A few months after they went swimming in the creek, Bonnie saw him bloodstained from a whipping more cruel than any he'd thus endured. It was David the coachman who brought her a message that young Master Niklaus was in the stables, and had asked to see her at any cost. She stole out of the house and rushed to his side, trying to dab at the smears of blood on his face with her handkerchief while he gathered her in his arms. A sob burst from her lips.

"Don't weep, little light," he murmured, when her tears wet his shirt. "It looks worse than it is."

"He is a brute," she cried. "It is he who's the beast. I wish - I wish he would be struck dead."

He held her for a long moment, like he was afraid she would melt away.

"I must go away, love. For a time. Until I can learn to be stronger than him. Stronger than all of them."

She clung to him even tighter, feeling a deep loneliness well up inside and threaten to drown her. Rising on her tiptoes, she took his face in her hands and kissed his mouth. His arms tightened around her and he returned her kiss passionately, a hunger long-nurtured sweeping over them both. He kissed her so long and with such ardor she grew dizzy, and trembled.

"My little light," he breathed against her neck, "I love you."

And then he wrenched himself from her and vanished into the dark. It would be three years before she saw him again. And when she did, everything changed.


Mystic Falls, England, 1879

She'd woken up that morning with a strange, fevered heat in her flesh. Woken up from dreams of wolves. The Gilberts' ball was a grander affair than any they'd hosted, a display of wealth and prominence unlike any Bonnie had witnessed thus far. This, despite the fact that parts of the manor were falling into decay, Lord Gilbert having gambled away most of the family fortune. She heard their whispers and plans to expropriate the small monies left to her by her father. Lady Isobel had mentioned once or twice how much Jeremy doted on her, and how fine a husband he would make, certainly finer than any girl with her particular prospects could hope for. Bonnie had lived with the Gilberts long enough to know that their single-minded instincts of self-preservation would soon compel them to force her hand.

She could picture the scene in the ballroom below: Elena, the cousin whose hair she combed and whose stockings she washed, in a dress of black and liquid gold, holding court between the brothers Salvatore. Elena would choose one for her husband soon enough, and there would be a duel, of this Bonnie was certain. For Stefan despite his gentle manners was hot-headed in matters of the heart, and Damon's ardor hid a cold, callous cruelty. It was these propensities, Bonnie suspected, that Elena delighted in more than their passionate courtship; Caroline, her sweet friend, in her favored blue and silver gown, no doubt beaming happily on Matthew Donovan's arm; and Jeremy, mooning in the corner as was his wont, still sullen about having to return early from his French tour.

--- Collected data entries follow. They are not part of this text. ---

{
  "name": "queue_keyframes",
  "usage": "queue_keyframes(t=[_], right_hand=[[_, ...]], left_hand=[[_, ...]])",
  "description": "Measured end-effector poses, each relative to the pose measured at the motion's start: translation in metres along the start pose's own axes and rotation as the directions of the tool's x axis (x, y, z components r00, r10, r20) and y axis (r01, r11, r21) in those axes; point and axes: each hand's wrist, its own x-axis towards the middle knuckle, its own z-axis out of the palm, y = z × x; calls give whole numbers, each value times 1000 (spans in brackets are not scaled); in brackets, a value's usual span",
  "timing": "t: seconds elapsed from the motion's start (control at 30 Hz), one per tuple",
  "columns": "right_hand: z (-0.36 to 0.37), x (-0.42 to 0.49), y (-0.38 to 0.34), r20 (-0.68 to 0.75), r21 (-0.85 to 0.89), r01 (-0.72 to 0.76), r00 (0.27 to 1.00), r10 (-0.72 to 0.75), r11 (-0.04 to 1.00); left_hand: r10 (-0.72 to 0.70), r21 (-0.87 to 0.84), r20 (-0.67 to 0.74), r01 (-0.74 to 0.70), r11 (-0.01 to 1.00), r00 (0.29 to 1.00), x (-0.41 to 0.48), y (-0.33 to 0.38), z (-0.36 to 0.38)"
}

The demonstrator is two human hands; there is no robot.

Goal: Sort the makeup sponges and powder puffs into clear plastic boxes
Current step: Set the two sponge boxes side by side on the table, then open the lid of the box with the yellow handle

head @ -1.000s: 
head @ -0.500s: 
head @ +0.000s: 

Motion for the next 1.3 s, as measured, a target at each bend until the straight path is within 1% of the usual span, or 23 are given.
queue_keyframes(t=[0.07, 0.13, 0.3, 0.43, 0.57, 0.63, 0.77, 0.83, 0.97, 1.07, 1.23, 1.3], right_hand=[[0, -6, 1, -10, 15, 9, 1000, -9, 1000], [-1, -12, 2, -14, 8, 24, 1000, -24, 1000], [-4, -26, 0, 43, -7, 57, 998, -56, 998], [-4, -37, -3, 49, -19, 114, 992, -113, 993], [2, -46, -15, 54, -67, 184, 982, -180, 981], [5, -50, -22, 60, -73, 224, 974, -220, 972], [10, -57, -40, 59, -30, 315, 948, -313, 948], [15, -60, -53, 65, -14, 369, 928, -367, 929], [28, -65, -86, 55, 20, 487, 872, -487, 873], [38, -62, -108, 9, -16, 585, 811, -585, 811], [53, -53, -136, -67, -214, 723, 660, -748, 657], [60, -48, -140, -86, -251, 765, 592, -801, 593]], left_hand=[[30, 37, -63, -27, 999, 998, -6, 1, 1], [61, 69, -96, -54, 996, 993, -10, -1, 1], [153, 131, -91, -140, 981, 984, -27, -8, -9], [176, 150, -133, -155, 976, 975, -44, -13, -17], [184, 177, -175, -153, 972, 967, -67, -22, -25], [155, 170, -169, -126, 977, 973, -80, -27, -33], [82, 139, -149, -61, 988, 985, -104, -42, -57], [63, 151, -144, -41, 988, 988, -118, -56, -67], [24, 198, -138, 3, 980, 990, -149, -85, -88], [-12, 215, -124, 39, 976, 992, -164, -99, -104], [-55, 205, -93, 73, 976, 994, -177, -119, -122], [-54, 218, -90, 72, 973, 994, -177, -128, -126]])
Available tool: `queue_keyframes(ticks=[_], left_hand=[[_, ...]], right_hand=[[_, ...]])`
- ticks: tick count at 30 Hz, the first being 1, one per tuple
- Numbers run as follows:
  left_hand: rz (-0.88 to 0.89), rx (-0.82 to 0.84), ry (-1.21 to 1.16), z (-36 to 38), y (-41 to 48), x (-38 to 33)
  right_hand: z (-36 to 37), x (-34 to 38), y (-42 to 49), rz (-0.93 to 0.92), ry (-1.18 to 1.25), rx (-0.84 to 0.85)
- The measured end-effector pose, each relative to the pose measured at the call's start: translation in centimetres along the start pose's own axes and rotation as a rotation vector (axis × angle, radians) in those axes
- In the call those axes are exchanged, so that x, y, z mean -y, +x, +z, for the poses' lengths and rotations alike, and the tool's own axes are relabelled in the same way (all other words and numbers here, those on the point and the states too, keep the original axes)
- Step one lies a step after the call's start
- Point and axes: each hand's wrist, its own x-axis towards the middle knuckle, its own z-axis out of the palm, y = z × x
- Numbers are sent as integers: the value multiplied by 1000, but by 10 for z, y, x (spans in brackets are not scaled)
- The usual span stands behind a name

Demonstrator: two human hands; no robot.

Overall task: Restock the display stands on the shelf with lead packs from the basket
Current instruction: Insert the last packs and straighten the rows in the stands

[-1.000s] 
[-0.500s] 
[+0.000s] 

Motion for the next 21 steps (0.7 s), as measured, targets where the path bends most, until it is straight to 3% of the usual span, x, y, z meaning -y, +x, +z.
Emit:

Bonnie closed her eyes and, just this once, imagined herself dancing among them, beholden to none. She followed the strains of the waltz across the library carpet. Her book slipped from her hand and she picked up her skirts. Her feet skipped and sailed to the music and the images turned madly in her mind. She saw people lying dead, and stains of blood on the fine carpets and tapestries, staining Elena's gown. Blood staining the floors and curtains and windows. Bonnie swirled above it all, like she'd grown wings. She spun and turned and then, she was in his arms.

"Hello, little light," Niklaus murmured, continuing to move them across the floor.

Her eyes fluttered open and she thought she must be dreaming.

"Nik," she breathed. He was dressed in a suit and cravat, impeccably so. He'd grown taller over the years, and towered over her now. But in his arms she felt, wordlessly, the same rush of thrill and safety she remembered from the night they met.

And yet, although the man before her wore Nik's facsimile, he was also different. There was, in his movements, an animalic alertness and grace she couldn't remember from their adolescence. He held her with an ease of strength that was dizzying. His jaw was stronger, golden with stubble. She put her palm there, savoring a feeling like rough silk.

"Is it really you?"

He took her hand by way of reply and placed something soft and crumpled there. She found her handkerchief, the same one she had pressed to his chest that night in the stables.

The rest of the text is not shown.